§ **Problem statement**:
All lines in the data bearing the string "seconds" should be identified and copied.

§ **Data extract**:

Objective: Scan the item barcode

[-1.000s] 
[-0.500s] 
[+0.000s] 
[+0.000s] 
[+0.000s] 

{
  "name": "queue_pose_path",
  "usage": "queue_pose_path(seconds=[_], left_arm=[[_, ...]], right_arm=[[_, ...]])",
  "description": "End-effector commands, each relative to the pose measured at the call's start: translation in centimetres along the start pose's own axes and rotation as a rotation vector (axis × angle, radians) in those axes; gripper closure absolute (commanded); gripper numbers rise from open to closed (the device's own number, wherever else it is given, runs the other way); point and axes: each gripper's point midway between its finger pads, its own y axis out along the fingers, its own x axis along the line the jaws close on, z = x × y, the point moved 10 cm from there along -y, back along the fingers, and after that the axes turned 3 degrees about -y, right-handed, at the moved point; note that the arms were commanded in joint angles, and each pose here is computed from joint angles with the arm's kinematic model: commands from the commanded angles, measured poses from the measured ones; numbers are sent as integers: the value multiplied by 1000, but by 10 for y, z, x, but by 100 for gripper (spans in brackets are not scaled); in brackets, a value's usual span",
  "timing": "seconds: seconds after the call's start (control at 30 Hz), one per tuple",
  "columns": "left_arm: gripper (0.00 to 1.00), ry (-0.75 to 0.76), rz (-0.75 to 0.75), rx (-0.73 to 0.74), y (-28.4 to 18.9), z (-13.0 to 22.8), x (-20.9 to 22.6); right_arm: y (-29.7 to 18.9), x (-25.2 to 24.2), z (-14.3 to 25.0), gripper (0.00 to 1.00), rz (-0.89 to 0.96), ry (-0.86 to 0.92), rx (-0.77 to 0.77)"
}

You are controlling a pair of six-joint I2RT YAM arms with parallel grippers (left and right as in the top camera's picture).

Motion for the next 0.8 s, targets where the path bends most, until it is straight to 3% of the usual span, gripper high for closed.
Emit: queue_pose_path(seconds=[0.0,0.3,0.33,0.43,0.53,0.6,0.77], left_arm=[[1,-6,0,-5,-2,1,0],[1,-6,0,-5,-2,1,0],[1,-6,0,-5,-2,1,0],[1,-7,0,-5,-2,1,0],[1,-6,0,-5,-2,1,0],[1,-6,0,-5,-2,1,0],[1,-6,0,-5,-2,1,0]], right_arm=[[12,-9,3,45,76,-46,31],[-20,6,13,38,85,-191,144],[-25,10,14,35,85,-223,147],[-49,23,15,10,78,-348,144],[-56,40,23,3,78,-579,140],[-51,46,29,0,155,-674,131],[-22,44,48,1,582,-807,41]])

§ **Solution to this exercise**:
  "usage": "queue_pose_path(seconds=[_], left_arm=[[_, ...]], right_arm=[[_, ...]])",
  "timing": "seconds: seconds after the call's start (control at 30 Hz), one per tuple",
Emit: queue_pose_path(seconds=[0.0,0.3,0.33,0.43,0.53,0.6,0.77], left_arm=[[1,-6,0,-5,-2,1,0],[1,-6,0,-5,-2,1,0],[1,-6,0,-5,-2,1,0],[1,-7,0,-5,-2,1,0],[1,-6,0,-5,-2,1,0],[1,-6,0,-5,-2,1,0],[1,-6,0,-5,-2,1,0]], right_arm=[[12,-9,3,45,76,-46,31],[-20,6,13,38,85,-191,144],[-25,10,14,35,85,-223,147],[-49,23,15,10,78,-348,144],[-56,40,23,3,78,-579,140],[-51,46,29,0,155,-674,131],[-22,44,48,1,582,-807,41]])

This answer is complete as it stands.